Your answer should consist of every line from the records that holds the string "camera".

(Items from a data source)
_ _ _ _ _ _ _

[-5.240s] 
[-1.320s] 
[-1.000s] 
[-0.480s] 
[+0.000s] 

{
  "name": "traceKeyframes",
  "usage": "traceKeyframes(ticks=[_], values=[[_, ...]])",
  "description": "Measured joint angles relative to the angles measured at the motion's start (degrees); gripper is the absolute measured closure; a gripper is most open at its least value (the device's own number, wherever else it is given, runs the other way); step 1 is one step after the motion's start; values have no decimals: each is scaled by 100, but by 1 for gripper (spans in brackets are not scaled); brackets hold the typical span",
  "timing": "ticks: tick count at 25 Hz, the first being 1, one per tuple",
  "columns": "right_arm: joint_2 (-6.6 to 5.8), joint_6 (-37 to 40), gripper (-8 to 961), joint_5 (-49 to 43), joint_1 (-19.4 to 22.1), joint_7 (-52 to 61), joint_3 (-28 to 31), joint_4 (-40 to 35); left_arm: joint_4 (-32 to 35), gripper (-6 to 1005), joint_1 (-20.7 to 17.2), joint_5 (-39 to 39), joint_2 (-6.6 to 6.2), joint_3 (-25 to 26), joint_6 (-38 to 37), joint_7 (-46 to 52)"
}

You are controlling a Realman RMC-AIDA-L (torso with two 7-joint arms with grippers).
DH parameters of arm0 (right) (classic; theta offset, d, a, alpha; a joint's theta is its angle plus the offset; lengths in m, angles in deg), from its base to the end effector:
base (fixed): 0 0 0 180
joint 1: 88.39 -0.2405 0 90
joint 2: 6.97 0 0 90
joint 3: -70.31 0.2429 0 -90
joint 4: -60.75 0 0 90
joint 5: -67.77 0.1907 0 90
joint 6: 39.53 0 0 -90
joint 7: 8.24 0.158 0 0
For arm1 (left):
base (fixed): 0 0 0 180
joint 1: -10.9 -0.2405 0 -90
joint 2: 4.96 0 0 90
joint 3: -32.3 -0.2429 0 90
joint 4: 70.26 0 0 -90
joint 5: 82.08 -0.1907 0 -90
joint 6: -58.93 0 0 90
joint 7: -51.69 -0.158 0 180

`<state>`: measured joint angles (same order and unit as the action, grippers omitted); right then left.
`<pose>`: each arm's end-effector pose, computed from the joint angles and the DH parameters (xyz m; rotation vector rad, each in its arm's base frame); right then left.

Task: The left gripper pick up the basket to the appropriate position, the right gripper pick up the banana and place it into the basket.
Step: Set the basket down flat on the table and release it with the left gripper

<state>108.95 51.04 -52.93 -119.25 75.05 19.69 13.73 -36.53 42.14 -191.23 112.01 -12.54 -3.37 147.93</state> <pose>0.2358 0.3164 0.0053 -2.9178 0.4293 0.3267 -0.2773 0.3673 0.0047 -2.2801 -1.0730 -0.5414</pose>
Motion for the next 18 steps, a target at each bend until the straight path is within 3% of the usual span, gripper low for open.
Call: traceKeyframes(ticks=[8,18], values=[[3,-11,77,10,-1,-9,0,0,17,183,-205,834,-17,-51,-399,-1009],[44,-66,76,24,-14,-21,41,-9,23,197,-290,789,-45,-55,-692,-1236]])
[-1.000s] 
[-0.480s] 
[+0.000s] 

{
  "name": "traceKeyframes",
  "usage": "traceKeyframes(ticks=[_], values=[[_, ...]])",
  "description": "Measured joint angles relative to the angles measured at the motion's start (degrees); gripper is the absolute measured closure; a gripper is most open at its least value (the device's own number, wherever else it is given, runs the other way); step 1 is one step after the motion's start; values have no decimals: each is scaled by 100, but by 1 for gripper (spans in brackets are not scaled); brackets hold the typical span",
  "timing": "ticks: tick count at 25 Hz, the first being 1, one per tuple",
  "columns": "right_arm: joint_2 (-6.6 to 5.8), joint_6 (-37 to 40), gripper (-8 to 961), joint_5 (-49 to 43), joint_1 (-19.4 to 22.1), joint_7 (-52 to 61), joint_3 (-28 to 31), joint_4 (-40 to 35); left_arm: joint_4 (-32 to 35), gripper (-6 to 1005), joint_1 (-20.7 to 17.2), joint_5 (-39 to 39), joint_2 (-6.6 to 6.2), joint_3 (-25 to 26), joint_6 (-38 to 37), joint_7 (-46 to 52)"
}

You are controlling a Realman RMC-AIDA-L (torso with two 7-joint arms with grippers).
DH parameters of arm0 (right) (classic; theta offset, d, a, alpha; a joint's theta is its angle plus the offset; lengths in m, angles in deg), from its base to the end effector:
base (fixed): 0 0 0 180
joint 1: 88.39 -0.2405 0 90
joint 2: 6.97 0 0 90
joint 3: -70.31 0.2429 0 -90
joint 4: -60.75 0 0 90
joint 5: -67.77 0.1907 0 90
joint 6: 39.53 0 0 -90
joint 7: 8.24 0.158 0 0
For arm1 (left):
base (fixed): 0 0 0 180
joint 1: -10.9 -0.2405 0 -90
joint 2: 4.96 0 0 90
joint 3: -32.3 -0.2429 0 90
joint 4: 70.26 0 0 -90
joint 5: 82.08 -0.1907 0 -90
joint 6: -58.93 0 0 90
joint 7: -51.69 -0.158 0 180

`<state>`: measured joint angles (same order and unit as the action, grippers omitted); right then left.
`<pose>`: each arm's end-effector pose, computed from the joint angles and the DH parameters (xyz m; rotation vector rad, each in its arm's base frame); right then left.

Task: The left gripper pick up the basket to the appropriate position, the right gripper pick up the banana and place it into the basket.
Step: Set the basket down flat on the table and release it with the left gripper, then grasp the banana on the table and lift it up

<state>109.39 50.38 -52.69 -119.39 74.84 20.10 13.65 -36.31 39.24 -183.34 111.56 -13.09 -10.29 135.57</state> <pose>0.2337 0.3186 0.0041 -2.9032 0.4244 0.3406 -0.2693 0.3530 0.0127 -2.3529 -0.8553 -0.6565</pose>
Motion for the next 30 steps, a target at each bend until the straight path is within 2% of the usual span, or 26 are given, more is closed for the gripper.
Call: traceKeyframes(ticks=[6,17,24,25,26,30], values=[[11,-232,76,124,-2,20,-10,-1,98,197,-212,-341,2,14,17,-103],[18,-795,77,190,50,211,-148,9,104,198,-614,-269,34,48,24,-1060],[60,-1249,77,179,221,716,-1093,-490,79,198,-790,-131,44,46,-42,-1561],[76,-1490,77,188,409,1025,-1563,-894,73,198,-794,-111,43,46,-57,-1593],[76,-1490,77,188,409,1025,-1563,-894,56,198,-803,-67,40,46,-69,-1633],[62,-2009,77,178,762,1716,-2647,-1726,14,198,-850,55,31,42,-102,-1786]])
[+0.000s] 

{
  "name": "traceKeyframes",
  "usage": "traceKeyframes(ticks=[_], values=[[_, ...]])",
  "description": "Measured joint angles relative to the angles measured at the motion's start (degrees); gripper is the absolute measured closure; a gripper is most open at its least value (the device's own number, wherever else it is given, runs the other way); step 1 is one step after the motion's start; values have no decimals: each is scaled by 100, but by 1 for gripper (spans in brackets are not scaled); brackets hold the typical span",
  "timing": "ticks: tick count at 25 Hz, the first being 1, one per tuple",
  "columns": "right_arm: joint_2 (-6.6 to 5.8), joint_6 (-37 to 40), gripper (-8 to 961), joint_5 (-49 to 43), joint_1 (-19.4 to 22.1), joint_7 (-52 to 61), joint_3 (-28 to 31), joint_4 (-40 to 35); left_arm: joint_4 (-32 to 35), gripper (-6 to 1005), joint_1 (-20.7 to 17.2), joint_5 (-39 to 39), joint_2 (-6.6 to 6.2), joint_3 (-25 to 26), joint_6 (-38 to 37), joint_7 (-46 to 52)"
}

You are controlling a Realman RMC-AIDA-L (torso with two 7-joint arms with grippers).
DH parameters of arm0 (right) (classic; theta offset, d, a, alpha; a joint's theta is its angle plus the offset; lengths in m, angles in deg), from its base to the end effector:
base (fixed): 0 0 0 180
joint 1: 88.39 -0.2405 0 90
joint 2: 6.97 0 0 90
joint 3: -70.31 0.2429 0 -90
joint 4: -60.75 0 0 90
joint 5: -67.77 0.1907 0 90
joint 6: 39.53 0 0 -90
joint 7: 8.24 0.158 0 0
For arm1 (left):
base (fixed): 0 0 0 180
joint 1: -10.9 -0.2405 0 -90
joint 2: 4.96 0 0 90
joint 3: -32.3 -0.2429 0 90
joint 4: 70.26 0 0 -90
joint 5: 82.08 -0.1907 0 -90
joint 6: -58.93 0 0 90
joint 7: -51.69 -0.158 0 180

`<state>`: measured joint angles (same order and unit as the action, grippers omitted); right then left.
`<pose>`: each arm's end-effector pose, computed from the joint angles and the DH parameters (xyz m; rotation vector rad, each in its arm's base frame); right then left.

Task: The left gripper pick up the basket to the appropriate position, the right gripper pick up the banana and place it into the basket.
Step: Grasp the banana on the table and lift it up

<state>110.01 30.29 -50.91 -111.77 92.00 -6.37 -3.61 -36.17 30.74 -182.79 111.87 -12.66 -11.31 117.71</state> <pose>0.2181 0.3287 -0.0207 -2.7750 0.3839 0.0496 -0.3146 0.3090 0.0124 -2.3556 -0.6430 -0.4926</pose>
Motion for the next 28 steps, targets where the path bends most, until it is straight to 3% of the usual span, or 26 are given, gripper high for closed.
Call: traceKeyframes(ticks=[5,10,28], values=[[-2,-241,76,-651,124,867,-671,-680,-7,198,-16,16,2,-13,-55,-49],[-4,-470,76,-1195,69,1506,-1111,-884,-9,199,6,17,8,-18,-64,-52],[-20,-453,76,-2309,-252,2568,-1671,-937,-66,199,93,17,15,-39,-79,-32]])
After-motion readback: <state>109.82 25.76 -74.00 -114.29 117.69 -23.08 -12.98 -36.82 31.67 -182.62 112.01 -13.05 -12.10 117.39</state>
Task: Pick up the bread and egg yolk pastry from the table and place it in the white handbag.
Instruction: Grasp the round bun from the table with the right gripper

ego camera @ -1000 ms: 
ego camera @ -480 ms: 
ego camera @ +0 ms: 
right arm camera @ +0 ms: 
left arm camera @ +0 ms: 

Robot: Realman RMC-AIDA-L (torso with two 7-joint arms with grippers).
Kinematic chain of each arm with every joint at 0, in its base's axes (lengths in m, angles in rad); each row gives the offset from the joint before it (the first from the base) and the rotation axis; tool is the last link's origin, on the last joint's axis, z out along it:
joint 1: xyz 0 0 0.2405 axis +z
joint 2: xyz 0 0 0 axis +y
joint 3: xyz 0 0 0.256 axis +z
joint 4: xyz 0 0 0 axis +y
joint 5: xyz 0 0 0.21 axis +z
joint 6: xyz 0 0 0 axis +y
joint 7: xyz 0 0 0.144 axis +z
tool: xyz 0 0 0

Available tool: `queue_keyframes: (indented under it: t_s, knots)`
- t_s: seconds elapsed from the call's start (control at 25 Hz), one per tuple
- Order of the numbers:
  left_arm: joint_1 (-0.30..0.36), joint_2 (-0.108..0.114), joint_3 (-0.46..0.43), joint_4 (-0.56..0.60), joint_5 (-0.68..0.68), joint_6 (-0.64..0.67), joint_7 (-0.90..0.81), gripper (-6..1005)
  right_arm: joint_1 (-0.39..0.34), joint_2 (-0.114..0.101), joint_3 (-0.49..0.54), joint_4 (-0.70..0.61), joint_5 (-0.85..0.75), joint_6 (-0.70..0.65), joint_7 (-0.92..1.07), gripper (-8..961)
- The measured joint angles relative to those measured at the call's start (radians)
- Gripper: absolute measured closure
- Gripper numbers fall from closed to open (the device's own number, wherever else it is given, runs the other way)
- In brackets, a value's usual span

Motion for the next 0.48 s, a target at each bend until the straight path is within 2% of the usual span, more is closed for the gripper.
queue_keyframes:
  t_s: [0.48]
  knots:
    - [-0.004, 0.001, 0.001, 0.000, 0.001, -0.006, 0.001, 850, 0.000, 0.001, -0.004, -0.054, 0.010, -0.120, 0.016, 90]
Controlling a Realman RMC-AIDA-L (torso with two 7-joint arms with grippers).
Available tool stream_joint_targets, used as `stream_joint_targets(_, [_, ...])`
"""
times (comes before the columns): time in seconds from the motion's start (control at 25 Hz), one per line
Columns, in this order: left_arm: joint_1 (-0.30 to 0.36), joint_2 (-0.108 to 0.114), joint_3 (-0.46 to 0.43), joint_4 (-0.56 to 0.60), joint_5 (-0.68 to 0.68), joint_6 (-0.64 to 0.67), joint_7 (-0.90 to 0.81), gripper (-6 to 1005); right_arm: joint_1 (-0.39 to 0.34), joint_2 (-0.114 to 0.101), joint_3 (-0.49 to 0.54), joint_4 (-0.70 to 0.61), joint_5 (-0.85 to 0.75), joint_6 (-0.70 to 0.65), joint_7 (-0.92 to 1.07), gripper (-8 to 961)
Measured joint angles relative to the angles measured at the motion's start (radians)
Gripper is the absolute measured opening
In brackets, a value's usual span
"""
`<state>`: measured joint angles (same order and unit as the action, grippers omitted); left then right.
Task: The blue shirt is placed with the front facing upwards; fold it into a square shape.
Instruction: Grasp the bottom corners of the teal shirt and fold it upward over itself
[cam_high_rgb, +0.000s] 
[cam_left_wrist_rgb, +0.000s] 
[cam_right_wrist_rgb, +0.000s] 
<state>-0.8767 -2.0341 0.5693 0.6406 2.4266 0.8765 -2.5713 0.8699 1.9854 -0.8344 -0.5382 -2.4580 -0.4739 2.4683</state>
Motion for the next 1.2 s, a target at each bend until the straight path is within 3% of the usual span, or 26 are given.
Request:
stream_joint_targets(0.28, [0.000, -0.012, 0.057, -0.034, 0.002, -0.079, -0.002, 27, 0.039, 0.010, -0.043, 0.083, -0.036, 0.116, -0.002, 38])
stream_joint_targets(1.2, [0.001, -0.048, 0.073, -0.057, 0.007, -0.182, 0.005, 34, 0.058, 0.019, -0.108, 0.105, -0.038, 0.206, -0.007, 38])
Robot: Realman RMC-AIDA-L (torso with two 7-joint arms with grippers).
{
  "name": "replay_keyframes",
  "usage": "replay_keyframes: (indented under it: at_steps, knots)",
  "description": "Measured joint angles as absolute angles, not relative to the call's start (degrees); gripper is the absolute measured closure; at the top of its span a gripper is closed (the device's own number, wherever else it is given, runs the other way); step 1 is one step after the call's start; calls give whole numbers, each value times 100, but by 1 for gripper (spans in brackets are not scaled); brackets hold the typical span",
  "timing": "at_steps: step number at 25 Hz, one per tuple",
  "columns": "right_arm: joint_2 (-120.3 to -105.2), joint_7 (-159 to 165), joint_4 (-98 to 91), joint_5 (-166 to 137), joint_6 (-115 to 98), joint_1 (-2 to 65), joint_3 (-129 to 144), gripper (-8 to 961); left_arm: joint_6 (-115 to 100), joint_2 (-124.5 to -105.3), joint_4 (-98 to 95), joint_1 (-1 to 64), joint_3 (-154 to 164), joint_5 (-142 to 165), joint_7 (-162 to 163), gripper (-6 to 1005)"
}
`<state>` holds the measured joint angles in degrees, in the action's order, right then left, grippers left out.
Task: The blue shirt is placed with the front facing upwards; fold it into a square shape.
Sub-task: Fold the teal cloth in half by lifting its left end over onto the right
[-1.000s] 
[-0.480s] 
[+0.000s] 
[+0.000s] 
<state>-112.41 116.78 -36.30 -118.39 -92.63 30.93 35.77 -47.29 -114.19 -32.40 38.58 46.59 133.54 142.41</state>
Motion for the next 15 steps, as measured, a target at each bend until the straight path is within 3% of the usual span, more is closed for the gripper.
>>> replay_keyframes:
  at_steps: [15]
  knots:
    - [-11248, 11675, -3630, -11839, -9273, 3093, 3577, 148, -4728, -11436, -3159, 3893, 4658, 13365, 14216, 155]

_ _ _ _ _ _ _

→ RESULT OF THIS TASK:
ego camera @ -1000 ms: 
ego camera @ -480 ms: 
ego camera @ +0 ms: 
right arm camera @ +0 ms: 
left arm camera @ +0 ms: 

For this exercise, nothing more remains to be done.